Most users never need CC/BCC, so it's hidden by default.

### Example 2: Notion Properties

**Level 0**: Page title and content **Level 1**: Basic properties (click to
expand) **Level 2**: Add property, configure property **Level 3**: Database
views, relations, rollups

New users see a simple page; power users unlock complexity.

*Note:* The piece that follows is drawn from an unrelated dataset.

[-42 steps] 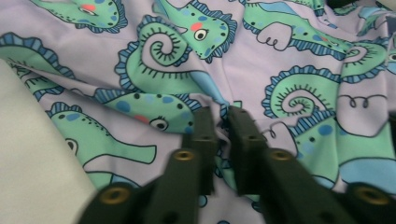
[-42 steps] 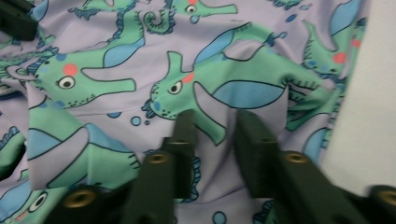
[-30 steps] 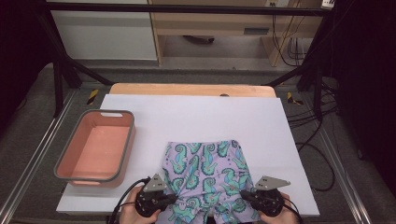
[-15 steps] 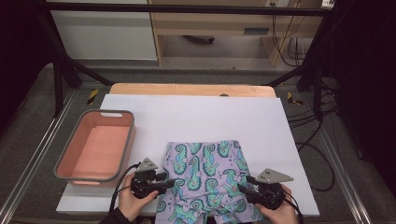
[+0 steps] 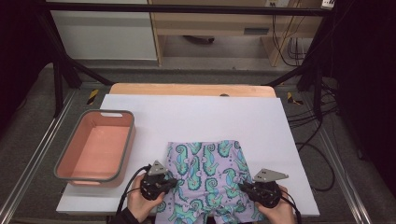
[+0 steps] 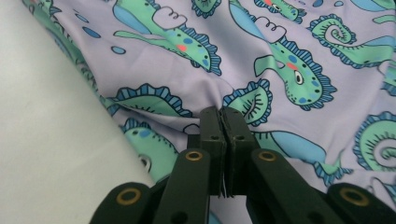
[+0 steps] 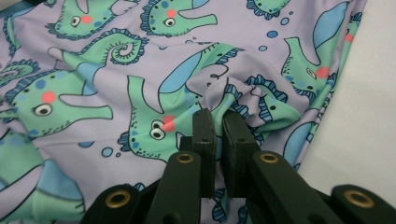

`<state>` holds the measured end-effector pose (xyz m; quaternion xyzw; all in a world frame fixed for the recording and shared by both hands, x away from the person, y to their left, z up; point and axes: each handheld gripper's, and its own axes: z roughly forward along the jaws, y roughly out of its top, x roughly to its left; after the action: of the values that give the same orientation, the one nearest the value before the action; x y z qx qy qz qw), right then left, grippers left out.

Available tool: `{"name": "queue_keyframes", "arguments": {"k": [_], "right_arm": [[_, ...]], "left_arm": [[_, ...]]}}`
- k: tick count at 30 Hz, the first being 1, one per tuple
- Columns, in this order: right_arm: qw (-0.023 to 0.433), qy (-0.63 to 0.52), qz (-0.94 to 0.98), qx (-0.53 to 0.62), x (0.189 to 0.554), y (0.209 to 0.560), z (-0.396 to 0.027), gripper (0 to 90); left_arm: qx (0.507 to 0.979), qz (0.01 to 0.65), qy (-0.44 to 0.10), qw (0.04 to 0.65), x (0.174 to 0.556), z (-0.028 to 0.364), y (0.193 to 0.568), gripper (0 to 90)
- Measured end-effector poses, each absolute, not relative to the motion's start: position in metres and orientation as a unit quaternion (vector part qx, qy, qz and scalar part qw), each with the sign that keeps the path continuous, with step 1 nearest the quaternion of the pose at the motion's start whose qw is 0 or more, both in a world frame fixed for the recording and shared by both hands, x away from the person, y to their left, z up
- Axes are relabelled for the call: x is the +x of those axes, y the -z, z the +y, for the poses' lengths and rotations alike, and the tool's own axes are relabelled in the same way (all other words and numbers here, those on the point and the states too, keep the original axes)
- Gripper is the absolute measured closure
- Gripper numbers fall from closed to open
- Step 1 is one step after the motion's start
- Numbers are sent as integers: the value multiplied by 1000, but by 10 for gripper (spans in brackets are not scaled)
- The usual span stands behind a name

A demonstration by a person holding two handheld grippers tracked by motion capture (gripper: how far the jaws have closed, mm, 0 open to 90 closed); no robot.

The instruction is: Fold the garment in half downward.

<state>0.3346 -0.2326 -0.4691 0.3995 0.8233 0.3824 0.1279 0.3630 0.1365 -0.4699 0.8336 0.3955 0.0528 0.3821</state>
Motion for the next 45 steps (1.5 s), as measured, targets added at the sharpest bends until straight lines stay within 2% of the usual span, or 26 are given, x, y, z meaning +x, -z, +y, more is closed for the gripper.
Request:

### Example 3: iPhone Camera

**Level 0**: Shutter button, switch camera **Level 1**: Swipe for modes (Video,
Portrait, etc.) **Level 2**: Tap for exposure/focus controls **Level 3**:
Settings app for advanced options

## Best Practices

### Do

- Make primary actions immediately visible
- Use clear affordances for expanding ("Show more", arrows)
- Remember user preferences for disclosure state
- Provide search/filter for deeply hidden features
- Test with both new and experienced users

### Avoid

- Hiding essential functionality
- Requiring many clicks for common tasks
- Inconsistent disclosure patterns across the product
- Mystery meat navigation (unclear expand triggers)
- Over-hiding to the point of unfindability

### Disclosure Affordances

| Pattern          | When to Use                 |
| ---------------- | --------------------------- |
| "Show more" link | Text content, lists         |
| Chevron/arrow    | Expandable sections         |
| "..." menu       | Actions, options            |
| Tabs             | Parallel content categories |
| Hover reveal     | Tooltips, secondary actions |
| Modal/drawer     | Complex sub-flows           |

## Integration with Other Methods

| Method              | Combined Use                         |
| ------------------- | ------------------------------------ |
| **Hick's Law**      | Reduce visible choices at each level |
| **Cognitive Load**  | Manage working memory limits         |
| **Halo Effect**     | Polish the essential elements first  |
| **Jobs-to-be-Done** | Organize by user jobs                |

## Resources

- [Progressive Disclosure - Nielsen Norman Group](https://www.nngroup.com/articles/progressive-disclosure/)
- [Designing Web Interfaces - Bill Scott](https://www.amazon.com/Designing-Web-Interfaces-Principles-Interactions/dp/0596516258)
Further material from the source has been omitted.